**Task brief**
Both the line containing "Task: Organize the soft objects" and the line containing "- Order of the" belong to the span. Output exactly that span from the listing below, and nothing outside it.

START Data supplied

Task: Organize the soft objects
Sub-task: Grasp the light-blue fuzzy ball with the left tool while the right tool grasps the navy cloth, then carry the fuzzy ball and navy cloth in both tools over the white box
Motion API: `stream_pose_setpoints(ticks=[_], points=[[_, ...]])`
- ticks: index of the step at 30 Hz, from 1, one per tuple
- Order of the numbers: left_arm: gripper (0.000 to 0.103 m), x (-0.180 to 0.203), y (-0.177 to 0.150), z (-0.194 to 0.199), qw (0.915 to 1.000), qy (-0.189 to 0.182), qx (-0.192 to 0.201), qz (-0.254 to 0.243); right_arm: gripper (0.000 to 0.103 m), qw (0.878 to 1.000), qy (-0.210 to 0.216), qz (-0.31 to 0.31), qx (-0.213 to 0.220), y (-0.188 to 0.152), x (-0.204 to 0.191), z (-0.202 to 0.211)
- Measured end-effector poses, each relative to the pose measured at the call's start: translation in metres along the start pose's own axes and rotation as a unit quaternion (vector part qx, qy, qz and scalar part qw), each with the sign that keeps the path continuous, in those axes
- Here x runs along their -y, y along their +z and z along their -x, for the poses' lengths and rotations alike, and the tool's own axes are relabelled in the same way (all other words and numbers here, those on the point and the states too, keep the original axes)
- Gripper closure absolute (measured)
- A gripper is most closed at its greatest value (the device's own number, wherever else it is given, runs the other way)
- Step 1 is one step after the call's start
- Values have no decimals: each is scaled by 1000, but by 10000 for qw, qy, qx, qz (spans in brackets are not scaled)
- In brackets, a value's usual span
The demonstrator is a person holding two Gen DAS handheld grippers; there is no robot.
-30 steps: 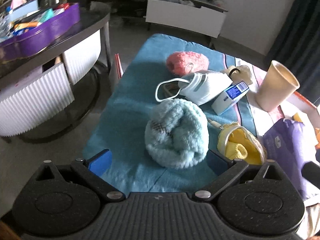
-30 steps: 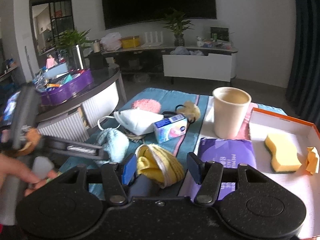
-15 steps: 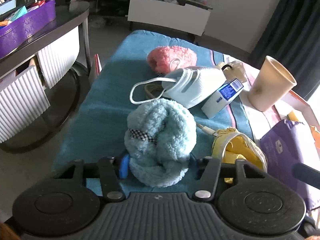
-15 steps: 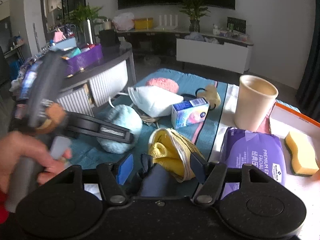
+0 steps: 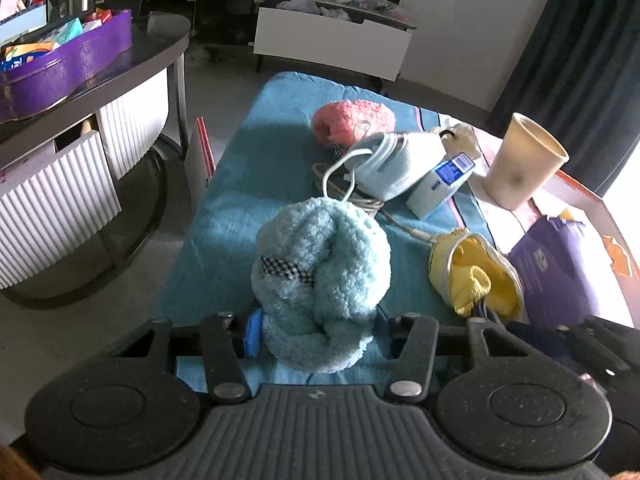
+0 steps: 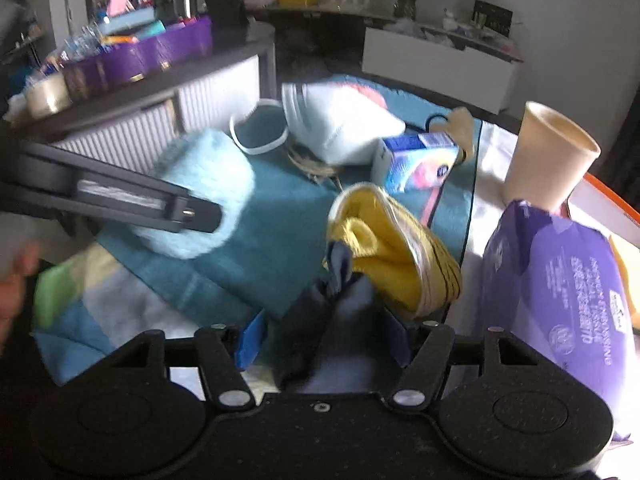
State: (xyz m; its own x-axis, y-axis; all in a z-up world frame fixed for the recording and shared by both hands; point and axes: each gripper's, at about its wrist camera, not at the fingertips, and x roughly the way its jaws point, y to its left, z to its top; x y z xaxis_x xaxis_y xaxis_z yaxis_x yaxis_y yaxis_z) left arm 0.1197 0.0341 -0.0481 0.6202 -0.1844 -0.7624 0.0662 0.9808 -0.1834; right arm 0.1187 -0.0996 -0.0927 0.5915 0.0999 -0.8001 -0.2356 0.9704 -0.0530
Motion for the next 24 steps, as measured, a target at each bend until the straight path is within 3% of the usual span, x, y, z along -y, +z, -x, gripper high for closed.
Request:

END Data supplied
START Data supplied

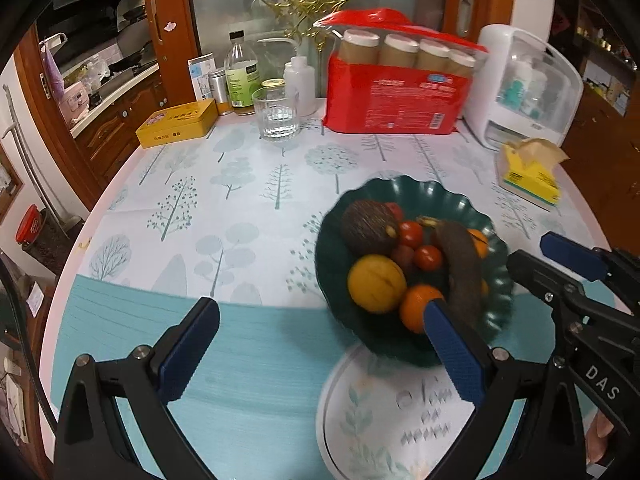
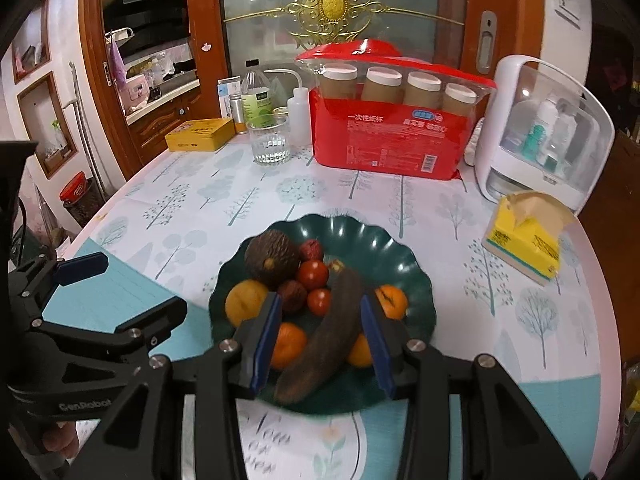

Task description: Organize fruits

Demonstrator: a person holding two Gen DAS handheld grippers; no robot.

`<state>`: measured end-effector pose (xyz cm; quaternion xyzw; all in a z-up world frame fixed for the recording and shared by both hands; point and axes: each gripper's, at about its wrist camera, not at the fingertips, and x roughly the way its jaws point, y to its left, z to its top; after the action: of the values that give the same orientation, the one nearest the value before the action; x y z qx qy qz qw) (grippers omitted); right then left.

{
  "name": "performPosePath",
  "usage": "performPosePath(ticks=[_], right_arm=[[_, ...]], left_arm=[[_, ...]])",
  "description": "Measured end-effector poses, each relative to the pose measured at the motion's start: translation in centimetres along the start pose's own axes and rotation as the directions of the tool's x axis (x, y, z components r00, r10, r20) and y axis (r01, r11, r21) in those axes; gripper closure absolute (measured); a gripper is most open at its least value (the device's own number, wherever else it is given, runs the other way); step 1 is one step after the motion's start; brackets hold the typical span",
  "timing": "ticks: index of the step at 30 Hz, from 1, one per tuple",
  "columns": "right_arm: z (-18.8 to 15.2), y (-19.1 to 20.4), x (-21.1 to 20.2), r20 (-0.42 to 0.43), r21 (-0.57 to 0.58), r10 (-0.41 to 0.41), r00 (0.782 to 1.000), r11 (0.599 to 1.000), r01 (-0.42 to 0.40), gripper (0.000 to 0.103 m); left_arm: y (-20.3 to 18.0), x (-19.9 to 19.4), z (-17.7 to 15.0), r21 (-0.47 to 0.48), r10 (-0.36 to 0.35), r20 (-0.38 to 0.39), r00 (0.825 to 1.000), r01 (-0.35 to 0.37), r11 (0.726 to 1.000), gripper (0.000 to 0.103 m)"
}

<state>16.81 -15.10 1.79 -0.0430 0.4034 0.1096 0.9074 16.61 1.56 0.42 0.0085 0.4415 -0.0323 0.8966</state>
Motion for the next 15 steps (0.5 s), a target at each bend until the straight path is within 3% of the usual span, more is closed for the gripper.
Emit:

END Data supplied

**Solution for this task**
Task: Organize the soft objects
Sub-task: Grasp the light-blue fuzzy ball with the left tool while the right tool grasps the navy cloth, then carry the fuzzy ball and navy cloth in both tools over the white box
Motion API: `stream_pose_setpoints(ticks=[_], points=[[_, ...]])`
- ticks: index of the step at 30 Hz, from 1, one per tuple
- Order of the numbers: left_arm: gripper (0.000 to 0.103 m), x (-0.180 to 0.203), y (-0.177 to 0.150), z (-0.194 to 0.199), qw (0.915 to 1.000), qy (-0.189 to 0.182), qx (-0.192 to 0.201), qz (-0.254 to 0.243); right_arm: gripper (0.000 to 0.103 m), qw (0.878 to 1.000), qy (-0.210 to 0.216), qz (-0.31 to 0.31), qx (-0.213 to 0.220), y (-0.188 to 0.152), x (-0.204 to 0.191), z (-0.202 to 0.211)

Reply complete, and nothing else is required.